# EXERCISE AIM
Restate verbatim the span of lines below between the line with "Provide the mask of every instance of the yellow" and the line with "Provide the mask of every instance of the black", including those two lines, and only that span.

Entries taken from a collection
_ _ _

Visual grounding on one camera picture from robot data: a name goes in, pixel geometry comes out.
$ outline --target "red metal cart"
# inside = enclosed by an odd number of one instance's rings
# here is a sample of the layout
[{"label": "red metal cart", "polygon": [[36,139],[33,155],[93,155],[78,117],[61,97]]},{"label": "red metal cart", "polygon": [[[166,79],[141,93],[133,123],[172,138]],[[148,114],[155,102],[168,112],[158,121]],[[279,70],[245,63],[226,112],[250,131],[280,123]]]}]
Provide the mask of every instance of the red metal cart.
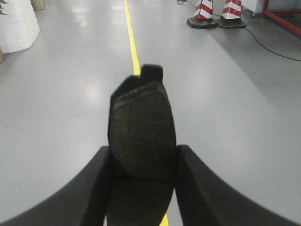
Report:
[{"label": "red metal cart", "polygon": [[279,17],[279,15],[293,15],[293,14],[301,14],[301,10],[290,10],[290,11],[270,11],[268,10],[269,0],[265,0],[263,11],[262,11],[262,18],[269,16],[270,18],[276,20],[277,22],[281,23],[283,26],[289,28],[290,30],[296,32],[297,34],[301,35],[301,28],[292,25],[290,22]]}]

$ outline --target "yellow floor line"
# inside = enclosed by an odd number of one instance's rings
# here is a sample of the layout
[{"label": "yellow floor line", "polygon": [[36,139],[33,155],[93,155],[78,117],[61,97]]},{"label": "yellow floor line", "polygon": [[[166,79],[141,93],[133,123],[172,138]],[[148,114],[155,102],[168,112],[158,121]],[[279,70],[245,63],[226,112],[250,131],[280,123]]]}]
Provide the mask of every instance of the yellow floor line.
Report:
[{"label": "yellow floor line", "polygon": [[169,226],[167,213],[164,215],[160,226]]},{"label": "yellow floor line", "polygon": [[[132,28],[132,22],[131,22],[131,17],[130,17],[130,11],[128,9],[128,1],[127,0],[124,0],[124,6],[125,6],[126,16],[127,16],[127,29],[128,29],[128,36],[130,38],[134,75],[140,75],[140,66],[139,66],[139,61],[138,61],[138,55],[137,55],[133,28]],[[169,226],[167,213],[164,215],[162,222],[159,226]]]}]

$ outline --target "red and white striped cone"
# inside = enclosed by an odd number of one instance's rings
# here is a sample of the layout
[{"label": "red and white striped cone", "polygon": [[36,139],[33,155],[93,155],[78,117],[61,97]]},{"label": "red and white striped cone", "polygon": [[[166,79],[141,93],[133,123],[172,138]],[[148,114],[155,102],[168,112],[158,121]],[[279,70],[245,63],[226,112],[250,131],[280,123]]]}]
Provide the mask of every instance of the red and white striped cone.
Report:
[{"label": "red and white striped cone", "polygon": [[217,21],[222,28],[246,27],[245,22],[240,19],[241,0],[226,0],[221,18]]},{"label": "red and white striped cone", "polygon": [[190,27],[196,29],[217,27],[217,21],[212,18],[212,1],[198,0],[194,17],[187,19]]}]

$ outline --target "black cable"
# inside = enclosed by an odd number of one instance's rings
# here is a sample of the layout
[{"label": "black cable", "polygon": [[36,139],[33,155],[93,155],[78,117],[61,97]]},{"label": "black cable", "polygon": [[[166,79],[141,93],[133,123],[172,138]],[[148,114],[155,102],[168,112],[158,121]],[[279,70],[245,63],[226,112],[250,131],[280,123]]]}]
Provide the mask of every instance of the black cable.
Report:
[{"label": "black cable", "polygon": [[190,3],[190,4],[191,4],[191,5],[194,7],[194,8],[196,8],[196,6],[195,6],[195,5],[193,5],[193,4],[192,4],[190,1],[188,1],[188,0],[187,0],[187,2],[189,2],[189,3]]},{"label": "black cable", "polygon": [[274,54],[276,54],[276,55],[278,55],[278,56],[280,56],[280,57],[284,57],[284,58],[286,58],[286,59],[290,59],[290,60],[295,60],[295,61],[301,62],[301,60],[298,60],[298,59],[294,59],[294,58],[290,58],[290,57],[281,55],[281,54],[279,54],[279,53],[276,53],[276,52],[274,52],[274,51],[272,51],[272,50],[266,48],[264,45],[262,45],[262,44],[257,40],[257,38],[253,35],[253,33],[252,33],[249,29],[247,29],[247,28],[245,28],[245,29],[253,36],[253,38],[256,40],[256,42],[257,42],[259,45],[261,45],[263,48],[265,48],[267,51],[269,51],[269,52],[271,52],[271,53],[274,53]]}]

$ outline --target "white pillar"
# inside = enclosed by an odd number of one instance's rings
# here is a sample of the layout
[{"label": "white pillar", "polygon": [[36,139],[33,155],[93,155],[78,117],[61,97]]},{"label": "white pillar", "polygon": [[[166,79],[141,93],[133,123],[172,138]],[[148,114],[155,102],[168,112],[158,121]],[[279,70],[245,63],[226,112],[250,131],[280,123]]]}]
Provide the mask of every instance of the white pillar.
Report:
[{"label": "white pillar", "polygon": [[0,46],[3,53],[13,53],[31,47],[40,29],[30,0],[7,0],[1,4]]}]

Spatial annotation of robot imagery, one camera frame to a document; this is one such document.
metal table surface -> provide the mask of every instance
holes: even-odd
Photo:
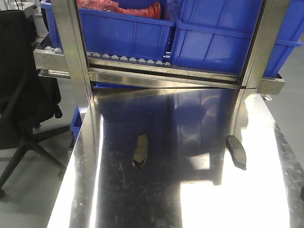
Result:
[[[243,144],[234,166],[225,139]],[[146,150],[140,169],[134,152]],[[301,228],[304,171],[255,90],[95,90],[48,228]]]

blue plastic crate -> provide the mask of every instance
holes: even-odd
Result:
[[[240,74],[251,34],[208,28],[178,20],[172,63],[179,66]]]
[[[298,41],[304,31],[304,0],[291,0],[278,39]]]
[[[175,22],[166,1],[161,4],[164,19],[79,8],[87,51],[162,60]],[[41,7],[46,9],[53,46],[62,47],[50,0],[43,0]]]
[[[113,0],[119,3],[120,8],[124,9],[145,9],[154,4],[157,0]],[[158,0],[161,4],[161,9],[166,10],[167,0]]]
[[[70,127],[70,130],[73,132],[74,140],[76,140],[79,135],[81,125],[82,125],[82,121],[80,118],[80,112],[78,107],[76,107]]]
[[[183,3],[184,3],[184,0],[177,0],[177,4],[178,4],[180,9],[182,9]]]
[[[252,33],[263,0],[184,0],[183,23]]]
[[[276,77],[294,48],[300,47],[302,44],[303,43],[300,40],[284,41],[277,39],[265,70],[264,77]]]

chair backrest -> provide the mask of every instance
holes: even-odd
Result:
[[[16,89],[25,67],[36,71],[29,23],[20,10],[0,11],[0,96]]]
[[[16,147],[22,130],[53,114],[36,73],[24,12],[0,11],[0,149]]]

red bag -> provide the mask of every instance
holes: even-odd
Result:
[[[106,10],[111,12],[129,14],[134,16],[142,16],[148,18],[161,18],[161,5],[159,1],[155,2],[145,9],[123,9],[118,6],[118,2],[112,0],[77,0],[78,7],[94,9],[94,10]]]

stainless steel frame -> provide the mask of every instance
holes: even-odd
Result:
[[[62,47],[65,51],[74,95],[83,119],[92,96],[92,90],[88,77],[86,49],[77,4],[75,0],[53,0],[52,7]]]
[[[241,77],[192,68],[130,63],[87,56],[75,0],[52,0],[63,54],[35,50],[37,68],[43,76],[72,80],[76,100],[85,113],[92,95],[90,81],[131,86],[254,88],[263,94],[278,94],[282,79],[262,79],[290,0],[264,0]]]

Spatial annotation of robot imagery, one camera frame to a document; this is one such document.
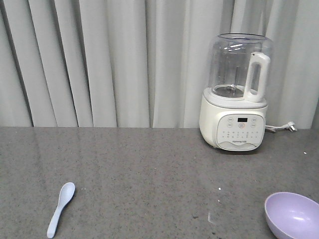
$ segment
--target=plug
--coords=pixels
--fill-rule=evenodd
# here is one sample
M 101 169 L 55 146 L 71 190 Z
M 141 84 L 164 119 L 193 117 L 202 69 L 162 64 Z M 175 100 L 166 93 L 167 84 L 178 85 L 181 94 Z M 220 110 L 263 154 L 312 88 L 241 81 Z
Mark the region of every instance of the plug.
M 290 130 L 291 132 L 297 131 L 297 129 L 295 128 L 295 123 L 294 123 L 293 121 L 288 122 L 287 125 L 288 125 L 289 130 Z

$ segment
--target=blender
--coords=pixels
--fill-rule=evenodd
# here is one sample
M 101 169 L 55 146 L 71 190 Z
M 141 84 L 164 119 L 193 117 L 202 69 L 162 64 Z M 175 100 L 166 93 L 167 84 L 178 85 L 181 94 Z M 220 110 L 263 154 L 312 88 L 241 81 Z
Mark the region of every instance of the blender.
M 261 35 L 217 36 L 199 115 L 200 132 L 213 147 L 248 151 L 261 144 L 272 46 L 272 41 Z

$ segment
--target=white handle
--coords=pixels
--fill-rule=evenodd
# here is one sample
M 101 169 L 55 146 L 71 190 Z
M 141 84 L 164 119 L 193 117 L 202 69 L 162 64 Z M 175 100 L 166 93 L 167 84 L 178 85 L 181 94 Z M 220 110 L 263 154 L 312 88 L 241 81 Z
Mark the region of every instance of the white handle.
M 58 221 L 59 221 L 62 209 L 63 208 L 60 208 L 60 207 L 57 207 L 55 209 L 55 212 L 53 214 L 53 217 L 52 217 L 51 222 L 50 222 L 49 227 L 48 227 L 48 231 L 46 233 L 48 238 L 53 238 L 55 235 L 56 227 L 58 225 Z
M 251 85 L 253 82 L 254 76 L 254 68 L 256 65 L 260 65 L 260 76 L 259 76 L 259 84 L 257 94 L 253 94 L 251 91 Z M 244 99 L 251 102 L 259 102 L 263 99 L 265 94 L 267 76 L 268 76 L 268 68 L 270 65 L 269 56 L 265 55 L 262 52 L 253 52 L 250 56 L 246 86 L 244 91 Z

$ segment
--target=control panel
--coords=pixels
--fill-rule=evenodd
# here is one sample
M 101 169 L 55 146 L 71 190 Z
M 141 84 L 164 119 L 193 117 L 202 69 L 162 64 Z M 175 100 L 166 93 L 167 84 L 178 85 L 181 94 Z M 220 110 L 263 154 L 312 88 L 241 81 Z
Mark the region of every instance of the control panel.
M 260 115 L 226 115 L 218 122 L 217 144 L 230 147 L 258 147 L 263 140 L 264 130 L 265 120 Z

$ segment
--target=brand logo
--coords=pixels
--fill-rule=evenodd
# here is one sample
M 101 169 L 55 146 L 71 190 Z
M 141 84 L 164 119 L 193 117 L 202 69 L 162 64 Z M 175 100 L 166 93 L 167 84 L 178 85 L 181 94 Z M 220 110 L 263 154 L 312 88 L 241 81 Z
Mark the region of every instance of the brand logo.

_ _ _

# WRITTEN REPLY
Provide the mask of every instance of the yellow floor line.
Report:
[{"label": "yellow floor line", "polygon": [[169,226],[167,213],[164,215],[160,226]]},{"label": "yellow floor line", "polygon": [[[132,28],[132,22],[131,22],[131,17],[130,17],[130,11],[128,9],[128,1],[127,0],[124,0],[124,6],[125,6],[126,16],[127,16],[127,29],[128,29],[128,36],[130,38],[134,75],[140,75],[140,66],[139,66],[139,61],[138,61],[138,55],[137,55],[133,28]],[[169,226],[167,213],[164,215],[162,222],[159,226]]]}]

$ outline --target "red and white striped cone"
# inside = enclosed by an odd number of one instance's rings
# here is a sample of the layout
[{"label": "red and white striped cone", "polygon": [[36,139],[33,155],[93,155],[78,117],[61,97]]},{"label": "red and white striped cone", "polygon": [[[166,79],[141,93],[133,123],[172,138]],[[148,114],[155,102],[168,112],[158,121]],[[279,70],[245,63],[226,112],[250,131],[280,123]]]}]
Provide the mask of every instance of the red and white striped cone.
Report:
[{"label": "red and white striped cone", "polygon": [[217,21],[222,28],[246,27],[245,22],[240,19],[241,0],[226,0],[221,18]]},{"label": "red and white striped cone", "polygon": [[190,27],[196,29],[217,27],[217,21],[212,18],[212,1],[198,0],[194,17],[187,19]]}]

$ outline --target "black cable"
# inside = enclosed by an odd number of one instance's rings
# here is a sample of the layout
[{"label": "black cable", "polygon": [[36,139],[33,155],[93,155],[78,117],[61,97]]},{"label": "black cable", "polygon": [[[166,79],[141,93],[133,123],[172,138]],[[148,114],[155,102],[168,112],[158,121]],[[279,70],[245,63],[226,112],[250,131],[280,123]]]}]
Provide the mask of every instance of the black cable.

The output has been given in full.